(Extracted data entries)

[Start of Attachment]

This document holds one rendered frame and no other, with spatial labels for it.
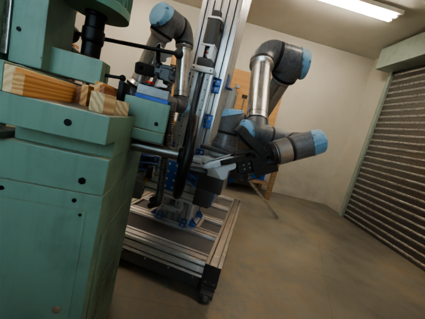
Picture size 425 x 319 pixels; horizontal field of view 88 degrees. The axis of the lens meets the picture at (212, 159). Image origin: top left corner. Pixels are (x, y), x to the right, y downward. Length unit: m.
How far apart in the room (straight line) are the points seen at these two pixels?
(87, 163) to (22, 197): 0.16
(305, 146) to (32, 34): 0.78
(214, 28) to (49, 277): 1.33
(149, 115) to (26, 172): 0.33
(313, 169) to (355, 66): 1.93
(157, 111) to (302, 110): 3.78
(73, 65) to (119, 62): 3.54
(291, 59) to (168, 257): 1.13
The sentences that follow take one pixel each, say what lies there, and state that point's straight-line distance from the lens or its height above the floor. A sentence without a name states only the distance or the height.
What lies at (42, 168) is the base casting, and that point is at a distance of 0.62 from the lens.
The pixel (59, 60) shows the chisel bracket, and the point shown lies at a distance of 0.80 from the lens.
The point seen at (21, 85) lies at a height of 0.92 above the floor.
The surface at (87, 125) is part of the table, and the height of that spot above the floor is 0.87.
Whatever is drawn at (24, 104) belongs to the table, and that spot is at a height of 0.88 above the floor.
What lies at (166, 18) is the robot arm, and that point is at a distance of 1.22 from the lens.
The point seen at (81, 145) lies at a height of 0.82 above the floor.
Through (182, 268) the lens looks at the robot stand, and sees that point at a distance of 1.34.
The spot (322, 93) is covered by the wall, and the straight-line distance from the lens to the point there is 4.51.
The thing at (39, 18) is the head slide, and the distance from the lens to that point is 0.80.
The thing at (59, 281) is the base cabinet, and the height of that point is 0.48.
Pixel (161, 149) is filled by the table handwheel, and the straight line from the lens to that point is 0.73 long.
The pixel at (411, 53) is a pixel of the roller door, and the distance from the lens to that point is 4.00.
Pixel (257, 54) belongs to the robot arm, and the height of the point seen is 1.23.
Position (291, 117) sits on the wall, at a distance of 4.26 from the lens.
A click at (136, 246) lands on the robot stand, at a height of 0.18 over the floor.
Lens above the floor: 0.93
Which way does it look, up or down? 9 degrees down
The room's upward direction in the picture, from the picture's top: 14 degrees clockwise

[End of Attachment]
[Start of Attachment]

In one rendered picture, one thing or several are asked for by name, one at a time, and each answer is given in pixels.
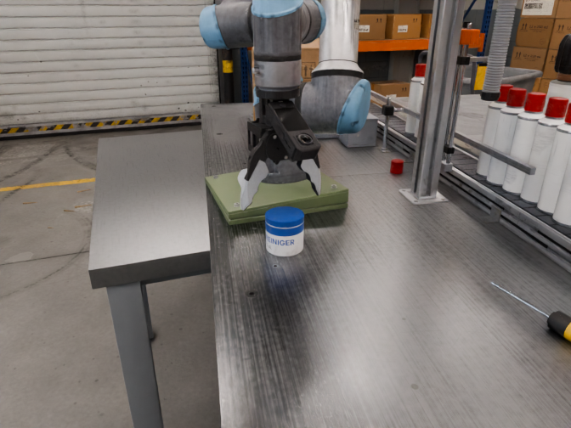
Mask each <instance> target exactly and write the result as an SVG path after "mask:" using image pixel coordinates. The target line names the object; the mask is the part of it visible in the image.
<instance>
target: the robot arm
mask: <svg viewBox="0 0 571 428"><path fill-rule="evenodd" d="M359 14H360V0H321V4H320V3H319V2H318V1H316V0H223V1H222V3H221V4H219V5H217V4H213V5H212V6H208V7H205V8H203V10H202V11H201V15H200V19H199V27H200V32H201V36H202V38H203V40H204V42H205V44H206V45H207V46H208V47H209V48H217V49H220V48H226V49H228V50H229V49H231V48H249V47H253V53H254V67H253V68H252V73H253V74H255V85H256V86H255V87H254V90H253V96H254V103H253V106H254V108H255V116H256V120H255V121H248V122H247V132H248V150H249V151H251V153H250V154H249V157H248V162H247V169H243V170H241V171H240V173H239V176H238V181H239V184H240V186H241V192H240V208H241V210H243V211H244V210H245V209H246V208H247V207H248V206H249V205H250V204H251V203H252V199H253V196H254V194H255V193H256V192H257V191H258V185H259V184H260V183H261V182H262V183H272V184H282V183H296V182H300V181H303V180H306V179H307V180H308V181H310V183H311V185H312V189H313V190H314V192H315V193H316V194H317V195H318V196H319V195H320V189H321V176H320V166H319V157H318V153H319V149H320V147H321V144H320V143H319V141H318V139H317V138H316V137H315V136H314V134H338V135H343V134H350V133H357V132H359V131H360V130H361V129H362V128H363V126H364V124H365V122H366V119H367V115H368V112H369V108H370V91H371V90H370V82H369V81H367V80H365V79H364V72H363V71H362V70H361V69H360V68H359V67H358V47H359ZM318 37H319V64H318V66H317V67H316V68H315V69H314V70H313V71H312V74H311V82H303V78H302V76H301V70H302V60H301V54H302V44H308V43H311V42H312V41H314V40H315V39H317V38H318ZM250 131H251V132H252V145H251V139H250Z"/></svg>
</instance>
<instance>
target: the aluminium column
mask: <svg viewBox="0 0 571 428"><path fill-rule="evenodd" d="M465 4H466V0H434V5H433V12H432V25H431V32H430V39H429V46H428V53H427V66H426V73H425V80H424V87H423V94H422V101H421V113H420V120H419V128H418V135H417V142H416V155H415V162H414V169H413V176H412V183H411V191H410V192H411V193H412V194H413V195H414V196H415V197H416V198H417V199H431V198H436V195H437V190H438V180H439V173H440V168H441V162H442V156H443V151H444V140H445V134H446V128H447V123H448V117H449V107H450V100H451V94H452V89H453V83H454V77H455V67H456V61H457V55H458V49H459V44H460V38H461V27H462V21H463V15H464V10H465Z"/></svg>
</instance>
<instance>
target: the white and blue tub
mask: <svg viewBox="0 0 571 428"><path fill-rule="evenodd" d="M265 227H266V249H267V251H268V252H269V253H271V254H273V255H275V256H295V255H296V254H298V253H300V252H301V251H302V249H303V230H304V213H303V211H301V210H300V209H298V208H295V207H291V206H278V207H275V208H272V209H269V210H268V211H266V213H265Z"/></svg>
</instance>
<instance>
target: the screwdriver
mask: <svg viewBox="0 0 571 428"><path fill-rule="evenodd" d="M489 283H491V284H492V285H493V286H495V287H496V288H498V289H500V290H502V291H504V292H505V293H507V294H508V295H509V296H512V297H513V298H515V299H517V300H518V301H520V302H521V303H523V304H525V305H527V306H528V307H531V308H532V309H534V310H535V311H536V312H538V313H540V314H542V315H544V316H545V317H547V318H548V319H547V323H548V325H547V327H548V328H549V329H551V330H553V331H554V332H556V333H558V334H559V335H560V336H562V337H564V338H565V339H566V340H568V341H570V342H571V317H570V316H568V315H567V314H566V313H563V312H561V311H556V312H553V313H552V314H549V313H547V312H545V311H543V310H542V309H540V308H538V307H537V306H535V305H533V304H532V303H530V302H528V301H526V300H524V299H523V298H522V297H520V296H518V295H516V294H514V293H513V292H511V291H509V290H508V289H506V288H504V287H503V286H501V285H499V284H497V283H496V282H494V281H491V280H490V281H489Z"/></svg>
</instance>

[End of Attachment]
[Start of Attachment]

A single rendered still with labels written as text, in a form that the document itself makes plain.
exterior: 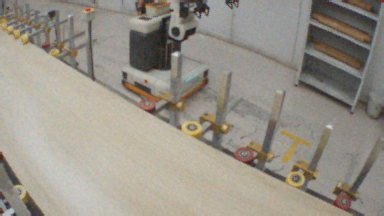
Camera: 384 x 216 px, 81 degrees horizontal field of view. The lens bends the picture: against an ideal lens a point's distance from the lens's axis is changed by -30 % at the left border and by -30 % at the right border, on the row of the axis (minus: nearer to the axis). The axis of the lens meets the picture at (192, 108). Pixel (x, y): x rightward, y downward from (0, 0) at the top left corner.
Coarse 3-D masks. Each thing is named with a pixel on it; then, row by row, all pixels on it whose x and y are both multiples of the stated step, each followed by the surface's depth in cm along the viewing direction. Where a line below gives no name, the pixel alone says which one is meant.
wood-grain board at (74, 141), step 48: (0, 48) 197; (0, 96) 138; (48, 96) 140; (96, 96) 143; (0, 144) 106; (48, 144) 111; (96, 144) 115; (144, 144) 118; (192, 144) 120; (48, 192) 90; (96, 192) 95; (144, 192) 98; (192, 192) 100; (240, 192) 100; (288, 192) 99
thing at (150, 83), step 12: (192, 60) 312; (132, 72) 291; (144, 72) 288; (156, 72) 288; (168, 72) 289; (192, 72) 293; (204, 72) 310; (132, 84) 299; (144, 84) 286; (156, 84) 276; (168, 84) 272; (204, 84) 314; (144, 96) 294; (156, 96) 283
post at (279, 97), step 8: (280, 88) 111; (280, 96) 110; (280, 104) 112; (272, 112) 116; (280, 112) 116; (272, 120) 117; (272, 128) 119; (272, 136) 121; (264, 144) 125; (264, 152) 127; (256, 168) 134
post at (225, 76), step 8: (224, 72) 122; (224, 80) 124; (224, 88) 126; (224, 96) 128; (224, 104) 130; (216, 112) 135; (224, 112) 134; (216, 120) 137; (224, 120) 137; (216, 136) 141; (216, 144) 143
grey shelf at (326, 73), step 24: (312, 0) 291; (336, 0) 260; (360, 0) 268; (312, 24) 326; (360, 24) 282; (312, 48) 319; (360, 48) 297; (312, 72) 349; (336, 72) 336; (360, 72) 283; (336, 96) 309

[End of Attachment]

WORK ORDER: The required output is the stretch of entries above from the line containing "The surface at" through the line containing "Whatever is drawn", reproduced exactly.

TASK RESPONSE:
The surface at (87, 125) is part of the table, and the height of that spot above the floor is 0.87.
Whatever is drawn at (24, 104) belongs to the table, and that spot is at a height of 0.88 above the floor.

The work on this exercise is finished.